--- THE DATA ---

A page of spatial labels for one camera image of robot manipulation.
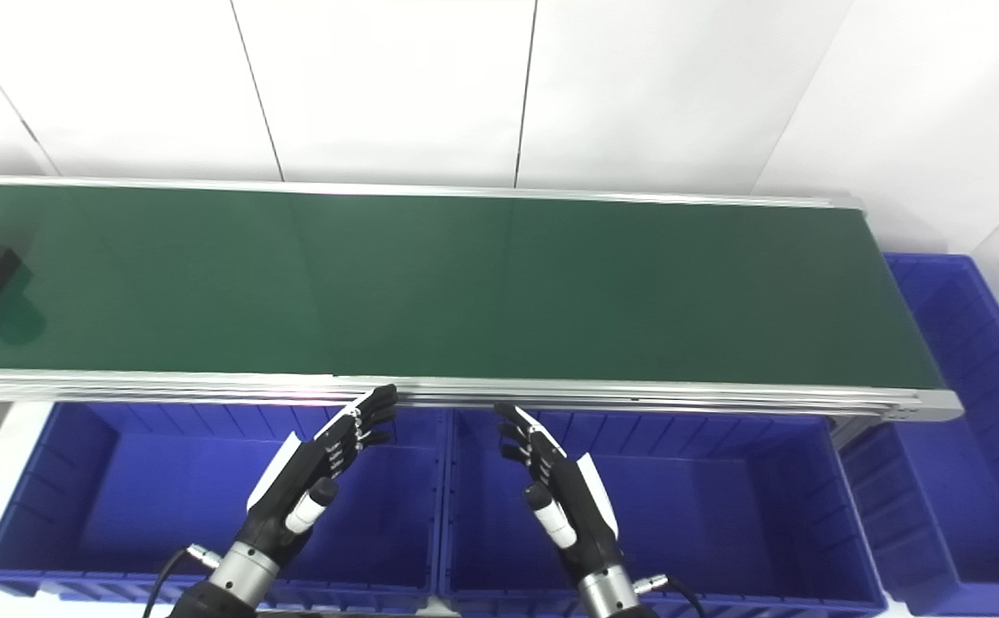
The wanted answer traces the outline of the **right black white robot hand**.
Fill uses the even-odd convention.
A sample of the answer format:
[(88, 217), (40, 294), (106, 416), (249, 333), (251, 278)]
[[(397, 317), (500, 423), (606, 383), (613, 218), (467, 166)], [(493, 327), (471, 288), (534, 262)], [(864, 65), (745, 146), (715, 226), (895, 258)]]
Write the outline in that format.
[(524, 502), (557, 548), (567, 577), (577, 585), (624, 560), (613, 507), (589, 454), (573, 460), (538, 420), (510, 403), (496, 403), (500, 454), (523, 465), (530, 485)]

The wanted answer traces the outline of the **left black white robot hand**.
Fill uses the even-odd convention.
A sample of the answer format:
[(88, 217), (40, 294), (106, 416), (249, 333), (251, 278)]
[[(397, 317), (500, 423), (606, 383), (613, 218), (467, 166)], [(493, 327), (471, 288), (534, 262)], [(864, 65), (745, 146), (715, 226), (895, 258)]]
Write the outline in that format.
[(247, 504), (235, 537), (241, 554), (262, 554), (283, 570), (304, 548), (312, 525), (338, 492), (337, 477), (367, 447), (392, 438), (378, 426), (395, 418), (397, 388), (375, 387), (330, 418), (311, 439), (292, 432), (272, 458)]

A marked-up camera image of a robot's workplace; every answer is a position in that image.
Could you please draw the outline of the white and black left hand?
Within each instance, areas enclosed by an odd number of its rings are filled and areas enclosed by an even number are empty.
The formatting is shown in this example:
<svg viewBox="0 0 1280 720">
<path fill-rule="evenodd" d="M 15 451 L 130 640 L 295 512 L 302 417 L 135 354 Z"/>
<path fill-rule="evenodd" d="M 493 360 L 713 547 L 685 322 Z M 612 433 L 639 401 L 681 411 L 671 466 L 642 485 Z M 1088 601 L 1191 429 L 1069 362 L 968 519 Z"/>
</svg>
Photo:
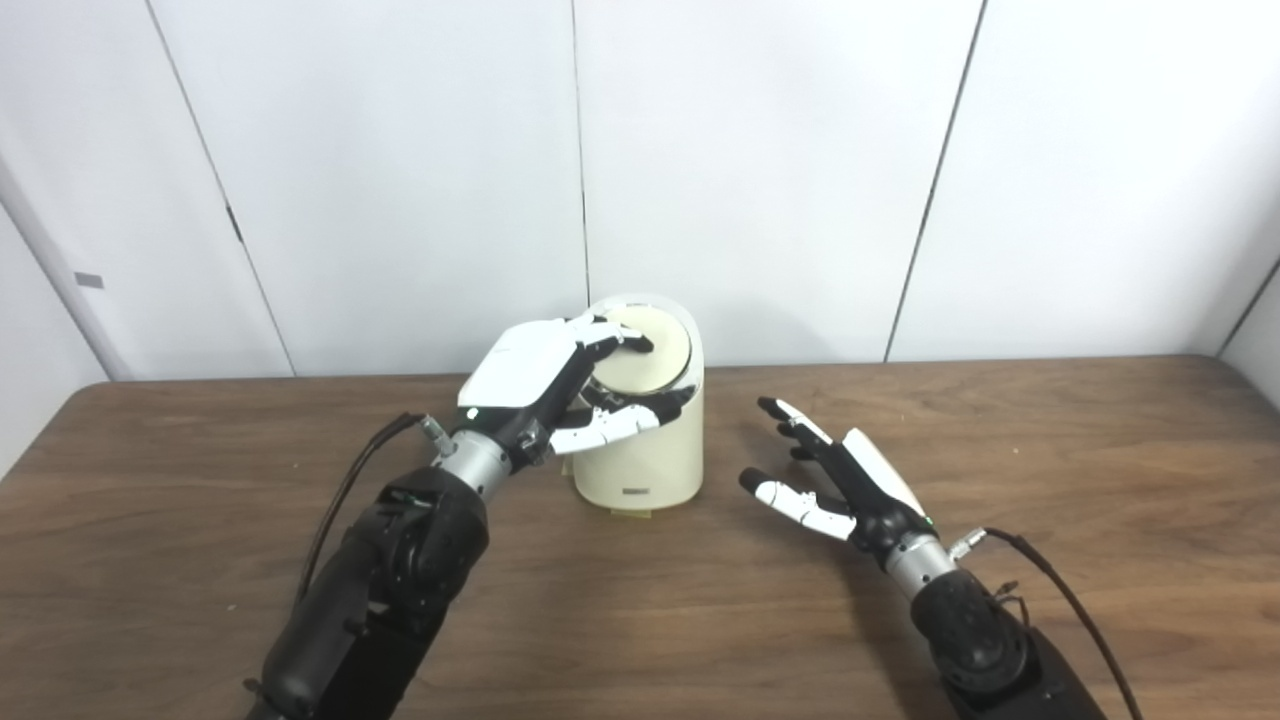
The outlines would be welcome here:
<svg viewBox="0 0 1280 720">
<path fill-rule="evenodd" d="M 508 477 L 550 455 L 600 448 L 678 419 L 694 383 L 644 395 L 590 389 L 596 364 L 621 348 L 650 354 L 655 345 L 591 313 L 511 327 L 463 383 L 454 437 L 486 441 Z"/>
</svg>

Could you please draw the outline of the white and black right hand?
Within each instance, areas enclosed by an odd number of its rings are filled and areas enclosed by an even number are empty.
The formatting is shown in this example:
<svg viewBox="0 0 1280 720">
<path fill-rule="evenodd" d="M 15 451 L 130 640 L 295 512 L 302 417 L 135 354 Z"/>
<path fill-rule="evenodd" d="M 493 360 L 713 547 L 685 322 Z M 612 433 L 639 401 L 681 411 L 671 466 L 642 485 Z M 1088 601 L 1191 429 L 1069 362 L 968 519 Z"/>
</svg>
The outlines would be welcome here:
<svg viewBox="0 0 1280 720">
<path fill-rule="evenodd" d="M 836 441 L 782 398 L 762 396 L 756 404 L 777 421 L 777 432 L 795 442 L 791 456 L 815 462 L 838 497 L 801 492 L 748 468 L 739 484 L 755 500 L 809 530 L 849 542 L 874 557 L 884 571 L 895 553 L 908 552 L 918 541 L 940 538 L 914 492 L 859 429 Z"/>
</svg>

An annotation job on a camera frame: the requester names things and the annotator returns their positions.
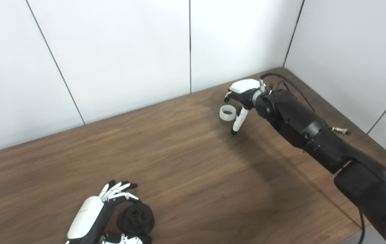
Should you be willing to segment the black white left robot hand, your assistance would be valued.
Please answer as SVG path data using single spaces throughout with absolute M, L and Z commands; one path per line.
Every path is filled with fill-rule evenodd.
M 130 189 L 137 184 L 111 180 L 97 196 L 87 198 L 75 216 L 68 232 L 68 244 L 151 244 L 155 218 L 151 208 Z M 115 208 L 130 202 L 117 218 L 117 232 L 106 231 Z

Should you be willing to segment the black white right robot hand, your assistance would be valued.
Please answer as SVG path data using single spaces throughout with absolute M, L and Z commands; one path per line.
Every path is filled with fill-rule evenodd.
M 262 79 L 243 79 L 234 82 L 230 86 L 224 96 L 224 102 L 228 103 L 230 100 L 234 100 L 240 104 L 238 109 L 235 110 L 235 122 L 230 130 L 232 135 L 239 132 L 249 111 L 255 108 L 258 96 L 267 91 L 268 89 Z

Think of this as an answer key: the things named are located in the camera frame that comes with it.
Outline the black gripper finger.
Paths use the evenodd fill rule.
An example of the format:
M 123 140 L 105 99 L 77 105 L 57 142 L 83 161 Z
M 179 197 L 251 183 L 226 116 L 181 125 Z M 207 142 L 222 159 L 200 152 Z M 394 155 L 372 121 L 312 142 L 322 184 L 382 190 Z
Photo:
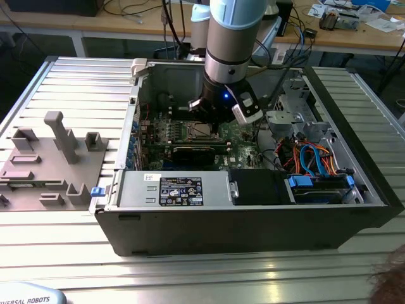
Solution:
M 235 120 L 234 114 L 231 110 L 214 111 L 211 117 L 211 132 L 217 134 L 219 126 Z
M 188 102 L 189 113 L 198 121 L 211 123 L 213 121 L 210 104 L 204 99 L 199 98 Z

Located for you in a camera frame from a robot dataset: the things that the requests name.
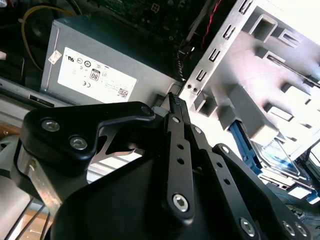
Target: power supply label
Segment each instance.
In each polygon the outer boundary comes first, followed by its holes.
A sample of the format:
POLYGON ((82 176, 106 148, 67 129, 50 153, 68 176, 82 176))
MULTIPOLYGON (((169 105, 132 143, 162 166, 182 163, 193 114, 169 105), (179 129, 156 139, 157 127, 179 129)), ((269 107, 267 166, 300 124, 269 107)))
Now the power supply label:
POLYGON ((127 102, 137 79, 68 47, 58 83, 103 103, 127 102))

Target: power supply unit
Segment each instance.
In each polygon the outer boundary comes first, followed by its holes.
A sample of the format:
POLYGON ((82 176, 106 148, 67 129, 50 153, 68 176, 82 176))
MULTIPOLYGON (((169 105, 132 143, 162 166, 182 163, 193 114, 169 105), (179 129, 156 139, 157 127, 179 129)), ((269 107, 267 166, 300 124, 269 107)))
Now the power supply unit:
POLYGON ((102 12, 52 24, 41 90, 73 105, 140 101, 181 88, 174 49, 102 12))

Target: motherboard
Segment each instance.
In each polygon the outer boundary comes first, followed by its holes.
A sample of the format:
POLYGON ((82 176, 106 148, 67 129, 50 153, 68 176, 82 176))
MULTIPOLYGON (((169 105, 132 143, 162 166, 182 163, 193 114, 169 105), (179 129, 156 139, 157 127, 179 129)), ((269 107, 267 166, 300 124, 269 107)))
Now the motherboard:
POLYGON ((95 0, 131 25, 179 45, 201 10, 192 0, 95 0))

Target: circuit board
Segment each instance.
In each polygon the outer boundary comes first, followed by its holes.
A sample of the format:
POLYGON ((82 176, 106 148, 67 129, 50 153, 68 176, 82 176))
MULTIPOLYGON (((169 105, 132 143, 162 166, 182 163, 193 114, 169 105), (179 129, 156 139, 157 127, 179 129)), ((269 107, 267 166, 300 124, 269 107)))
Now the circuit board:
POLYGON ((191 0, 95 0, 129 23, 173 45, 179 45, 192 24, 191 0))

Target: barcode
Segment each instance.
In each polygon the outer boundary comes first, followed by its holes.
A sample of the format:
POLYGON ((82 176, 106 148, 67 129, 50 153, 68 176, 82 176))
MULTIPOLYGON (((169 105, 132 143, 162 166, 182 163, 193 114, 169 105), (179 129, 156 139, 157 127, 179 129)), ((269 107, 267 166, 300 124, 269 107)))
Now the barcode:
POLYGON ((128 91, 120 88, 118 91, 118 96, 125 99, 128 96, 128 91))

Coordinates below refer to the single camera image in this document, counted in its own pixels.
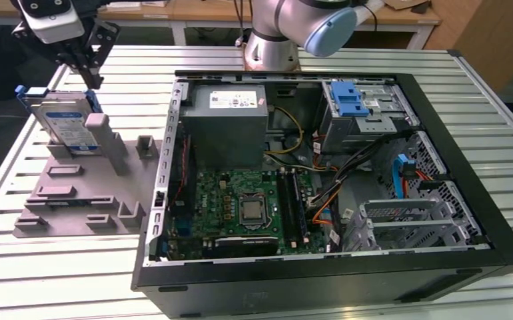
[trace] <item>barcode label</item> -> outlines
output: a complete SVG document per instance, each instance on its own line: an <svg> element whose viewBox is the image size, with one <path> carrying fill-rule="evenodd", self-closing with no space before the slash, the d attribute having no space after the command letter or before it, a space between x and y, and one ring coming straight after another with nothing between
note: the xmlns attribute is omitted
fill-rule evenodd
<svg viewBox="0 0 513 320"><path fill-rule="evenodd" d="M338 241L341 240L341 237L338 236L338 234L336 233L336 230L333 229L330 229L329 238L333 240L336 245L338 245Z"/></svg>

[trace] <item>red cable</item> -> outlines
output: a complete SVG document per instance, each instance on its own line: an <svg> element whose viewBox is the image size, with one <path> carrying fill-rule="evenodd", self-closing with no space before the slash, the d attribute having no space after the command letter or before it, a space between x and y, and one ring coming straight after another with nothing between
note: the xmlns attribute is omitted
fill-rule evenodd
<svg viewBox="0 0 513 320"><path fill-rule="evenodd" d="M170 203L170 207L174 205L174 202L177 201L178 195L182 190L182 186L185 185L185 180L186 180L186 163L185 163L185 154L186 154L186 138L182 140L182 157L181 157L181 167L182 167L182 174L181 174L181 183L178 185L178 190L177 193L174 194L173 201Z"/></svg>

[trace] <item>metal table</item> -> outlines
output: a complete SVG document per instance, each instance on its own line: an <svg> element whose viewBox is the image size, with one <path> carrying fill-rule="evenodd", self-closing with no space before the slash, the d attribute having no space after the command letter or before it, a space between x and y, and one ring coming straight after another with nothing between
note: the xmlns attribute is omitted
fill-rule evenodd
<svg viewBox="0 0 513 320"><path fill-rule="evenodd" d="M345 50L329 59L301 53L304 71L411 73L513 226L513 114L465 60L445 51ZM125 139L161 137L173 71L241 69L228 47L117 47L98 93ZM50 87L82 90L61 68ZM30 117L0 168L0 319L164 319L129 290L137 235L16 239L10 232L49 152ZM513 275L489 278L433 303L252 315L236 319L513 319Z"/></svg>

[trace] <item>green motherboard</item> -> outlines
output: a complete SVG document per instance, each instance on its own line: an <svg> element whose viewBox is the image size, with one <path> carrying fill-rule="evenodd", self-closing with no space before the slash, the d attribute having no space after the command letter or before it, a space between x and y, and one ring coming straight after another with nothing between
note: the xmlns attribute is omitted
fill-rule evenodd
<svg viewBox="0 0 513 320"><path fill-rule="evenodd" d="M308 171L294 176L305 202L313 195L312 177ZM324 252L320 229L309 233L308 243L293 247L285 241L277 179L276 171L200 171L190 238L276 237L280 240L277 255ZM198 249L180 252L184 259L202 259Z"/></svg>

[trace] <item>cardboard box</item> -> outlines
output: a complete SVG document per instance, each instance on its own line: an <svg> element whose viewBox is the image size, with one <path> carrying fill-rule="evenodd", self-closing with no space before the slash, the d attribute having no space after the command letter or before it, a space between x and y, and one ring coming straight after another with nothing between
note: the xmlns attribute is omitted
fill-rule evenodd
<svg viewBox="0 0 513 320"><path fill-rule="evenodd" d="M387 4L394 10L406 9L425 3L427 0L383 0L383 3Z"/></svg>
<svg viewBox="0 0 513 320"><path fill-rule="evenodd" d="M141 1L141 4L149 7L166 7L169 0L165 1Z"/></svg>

---

WHAT IS BEING ASKED. I need each line of the entries that holds the string "item" located and copied.

YOUR RESPONSE.
[trace] <item>barcode label</item> -> outlines
[trace] <item>red cable</item> -> outlines
[trace] <item>metal table</item> -> outlines
[trace] <item>green motherboard</item> -> outlines
[trace] <item>cardboard box</item> -> outlines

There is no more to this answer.